Exercise directions: If a line below contains "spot", count it; then state how many such lines there are, and nothing else.
##### The data #####
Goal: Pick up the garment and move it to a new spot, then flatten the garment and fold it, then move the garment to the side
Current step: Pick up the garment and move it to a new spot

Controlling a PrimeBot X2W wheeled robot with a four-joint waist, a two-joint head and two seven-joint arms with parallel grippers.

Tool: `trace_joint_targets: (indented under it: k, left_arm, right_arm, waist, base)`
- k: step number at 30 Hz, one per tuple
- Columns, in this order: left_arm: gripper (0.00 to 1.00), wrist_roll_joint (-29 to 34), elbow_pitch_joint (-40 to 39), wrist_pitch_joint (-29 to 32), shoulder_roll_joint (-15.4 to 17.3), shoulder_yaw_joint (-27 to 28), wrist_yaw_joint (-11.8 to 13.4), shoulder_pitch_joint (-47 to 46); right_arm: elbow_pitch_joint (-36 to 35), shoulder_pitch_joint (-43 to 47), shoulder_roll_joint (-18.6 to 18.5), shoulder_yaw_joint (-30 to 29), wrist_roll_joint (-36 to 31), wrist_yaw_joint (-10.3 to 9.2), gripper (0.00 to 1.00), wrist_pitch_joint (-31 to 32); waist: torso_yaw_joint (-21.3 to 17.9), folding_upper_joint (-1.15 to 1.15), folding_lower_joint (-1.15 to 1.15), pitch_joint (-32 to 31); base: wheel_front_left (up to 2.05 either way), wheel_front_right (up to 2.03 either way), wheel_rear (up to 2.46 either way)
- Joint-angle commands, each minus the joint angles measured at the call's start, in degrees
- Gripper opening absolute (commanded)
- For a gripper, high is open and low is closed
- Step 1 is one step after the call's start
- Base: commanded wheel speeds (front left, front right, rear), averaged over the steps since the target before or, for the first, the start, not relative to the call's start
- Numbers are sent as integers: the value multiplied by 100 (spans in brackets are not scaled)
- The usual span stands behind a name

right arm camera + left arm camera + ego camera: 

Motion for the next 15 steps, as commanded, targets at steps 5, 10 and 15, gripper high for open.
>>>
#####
Worked solution: 2